Anyway, World War Two rules follow, and they have all the problems and solutions (including fudges and workarounds) that we already know. Given a scale ship of 1:1200, the ship's speed is translated directly from knots to inches, which means you have to have a fairly large playing area. Gun ranges too are rather scary, suggesting 91 inches for an eighteen-inch salvo. That is probably bigger than my entire wargame ‘room’. Still, Dunn does suggest reducing the range by half or three-quarters. He also notes that while the speed scale is correct for one minute, the damage from gunnery is probably more likely correct for twenty minutes. Compromise is in the air.
Still, torpedo, submarine, and air rules are included, so the rules do not suffer from a lack of comprehensiveness. As with many naval rules I have seen, they rely on both dice and card drawing for resolving gunnery. I have not, of course, seen all that many rule sets, particularly more recent ones, so I cannot comment on other ways of resolution. Still, the limits of wargaming were often identified by pioneer writers, and many of the problems they throw up remain unresolved.

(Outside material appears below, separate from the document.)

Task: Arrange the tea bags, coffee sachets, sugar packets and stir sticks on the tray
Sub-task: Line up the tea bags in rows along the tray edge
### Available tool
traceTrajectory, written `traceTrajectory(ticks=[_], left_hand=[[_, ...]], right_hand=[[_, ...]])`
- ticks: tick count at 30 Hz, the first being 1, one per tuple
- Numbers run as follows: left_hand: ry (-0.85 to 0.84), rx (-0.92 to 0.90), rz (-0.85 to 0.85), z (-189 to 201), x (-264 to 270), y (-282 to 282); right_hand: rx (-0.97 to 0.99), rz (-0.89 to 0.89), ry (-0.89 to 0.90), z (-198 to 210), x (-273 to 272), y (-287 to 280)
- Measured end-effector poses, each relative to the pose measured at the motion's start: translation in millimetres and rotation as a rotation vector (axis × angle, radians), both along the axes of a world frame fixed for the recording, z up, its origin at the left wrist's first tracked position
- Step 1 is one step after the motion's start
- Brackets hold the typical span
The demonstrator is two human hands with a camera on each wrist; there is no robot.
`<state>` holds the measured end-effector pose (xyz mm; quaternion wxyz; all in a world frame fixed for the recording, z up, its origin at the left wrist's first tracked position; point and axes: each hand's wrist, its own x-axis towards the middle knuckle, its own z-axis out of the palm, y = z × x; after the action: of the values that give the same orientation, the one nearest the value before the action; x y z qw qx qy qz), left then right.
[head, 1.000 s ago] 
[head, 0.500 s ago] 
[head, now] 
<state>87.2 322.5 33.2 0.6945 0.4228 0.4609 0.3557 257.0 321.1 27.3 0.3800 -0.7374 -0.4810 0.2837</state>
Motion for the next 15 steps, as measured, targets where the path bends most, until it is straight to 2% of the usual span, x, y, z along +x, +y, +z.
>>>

Chapter 9 is ‘The Hypothetical World War Game’, which is fascinating. It is, basically, a campaign set in an imaginary world. Given that heavy bomber range is nearly half the world map, it is not a particularly large world, and steaming off the right-hand side of the map leads you to reappear on the left, it is certainly a world. There are rules for generating the naval forces, air squadrons, and army groups. Resources are limited to steel and oil. The former limits ship repair and construction, and the latter the range of the ships.
The result is an interesting mix of naval activity (the map is mostly islands) and interaction with air and land elements. Doing the latter ‘properly’, of course, makes the whole lot a load more complex and in a context of a naval wargame book beyond its scope. This is a bit of a shame because, well, the epitome of wargaming is surely those operations or wars where all three (or both, in earlier ages) were involved.
Still, the last chapter discusses wargaming in earlier ages, taking 1470 (firearms on warships) as the start date. There are some suggestions on wargaming the Armada, with observations about the differences between Spanish and English gunnery and their strengths and weaknesses. There are a couple of paragraphs on Lepanto and then on Henry VIII’s navy.
Obviously, a book of this age shows it in some aspects. The comments about models are, obviously out of date. The contemporary wargamer has a bewildering choice of scales for naval wargaming, from 1:6000 up. If I ever did get around to Twentieth Century wargaming that is the naval scale I would go for. As I mentioned a long time ago the compression of the ground scale in the Twentieth Century just gets huge, and the only way to deal with it is to reduce the anomalies by shrinking to models. Alternatively, especially with the carrier battles of the later Pacific War, you could manage with a pure map game.
Still, it was worth reading again, after many years of vaguely remembering it. As with any wargame book, there is some useful stuff in it, some things to make the wargamer think, and some parts which make you wonder whether the topic was really carried out in that way. I am not to judge, but the enthusiasm of books of this age is not to be doubted.